Task prompt -
Output the data below in full, character for character.

Collected data -
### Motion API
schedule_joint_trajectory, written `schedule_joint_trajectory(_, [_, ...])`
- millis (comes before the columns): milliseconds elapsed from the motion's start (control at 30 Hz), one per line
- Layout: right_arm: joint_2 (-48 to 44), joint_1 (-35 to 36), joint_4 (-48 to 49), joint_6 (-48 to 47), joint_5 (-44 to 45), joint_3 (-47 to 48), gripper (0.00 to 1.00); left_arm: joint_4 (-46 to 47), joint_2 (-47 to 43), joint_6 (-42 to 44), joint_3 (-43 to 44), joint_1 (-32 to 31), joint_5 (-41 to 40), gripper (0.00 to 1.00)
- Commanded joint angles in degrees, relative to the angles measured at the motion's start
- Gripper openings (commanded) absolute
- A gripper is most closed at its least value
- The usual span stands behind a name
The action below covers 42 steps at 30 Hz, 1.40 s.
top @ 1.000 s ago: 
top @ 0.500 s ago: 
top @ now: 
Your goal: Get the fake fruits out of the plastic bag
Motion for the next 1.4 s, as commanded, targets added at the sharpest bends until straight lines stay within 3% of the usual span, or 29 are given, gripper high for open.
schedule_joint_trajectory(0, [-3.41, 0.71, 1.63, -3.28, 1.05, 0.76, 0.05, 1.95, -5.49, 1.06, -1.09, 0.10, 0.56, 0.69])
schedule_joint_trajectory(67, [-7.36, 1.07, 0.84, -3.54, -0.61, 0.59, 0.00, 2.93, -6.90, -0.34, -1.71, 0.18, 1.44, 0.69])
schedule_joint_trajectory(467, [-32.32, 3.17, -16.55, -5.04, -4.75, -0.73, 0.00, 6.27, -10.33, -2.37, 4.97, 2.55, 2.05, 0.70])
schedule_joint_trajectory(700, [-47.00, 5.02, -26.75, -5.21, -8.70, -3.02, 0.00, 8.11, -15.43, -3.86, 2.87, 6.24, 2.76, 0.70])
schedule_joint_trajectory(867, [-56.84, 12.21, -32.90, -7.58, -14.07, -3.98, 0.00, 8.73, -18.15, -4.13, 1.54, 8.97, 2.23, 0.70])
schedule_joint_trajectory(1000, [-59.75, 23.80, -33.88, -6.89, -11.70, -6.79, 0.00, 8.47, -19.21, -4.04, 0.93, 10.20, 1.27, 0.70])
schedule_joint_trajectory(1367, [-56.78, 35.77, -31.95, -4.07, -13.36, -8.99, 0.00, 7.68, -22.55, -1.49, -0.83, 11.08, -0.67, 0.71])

Result -
### Motion API
schedule_joint_trajectory, written `schedule_joint_trajectory(_, [_, ...])`
- millis (comes before the columns): milliseconds elapsed from the motion's start (control at 30 Hz), one per line
- Layout: right_arm: joint_2 (-48 to 44), joint_1 (-35 to 36), joint_4 (-48 to 49), joint_6 (-48 to 47), joint_5 (-44 to 45), joint_3 (-47 to 48), gripper (0.00 to 1.00); left_arm: joint_4 (-46 to 47), joint_2 (-47 to 43), joint_6 (-42 to 44), joint_3 (-43 to 44), joint_1 (-32 to 31), joint_5 (-41 to 40), gripper (0.00 to 1.00)
- Commanded joint angles in degrees, relative to the angles measured at the motion's start
- Gripper openings (commanded) absolute
- A gripper is most closed at its least value
- The usual span stands behind a name
The action below covers 42 steps at 30 Hz, 1.40 s.
top @ 1.000 s ago: 
top @ 0.500 s ago: 
top @ now: 
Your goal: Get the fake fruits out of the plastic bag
Motion for the next 1.4 s, as commanded, targets added at the sharpest bends until straight lines stay within 3% of the usual span, or 29 are given, gripper high for open.
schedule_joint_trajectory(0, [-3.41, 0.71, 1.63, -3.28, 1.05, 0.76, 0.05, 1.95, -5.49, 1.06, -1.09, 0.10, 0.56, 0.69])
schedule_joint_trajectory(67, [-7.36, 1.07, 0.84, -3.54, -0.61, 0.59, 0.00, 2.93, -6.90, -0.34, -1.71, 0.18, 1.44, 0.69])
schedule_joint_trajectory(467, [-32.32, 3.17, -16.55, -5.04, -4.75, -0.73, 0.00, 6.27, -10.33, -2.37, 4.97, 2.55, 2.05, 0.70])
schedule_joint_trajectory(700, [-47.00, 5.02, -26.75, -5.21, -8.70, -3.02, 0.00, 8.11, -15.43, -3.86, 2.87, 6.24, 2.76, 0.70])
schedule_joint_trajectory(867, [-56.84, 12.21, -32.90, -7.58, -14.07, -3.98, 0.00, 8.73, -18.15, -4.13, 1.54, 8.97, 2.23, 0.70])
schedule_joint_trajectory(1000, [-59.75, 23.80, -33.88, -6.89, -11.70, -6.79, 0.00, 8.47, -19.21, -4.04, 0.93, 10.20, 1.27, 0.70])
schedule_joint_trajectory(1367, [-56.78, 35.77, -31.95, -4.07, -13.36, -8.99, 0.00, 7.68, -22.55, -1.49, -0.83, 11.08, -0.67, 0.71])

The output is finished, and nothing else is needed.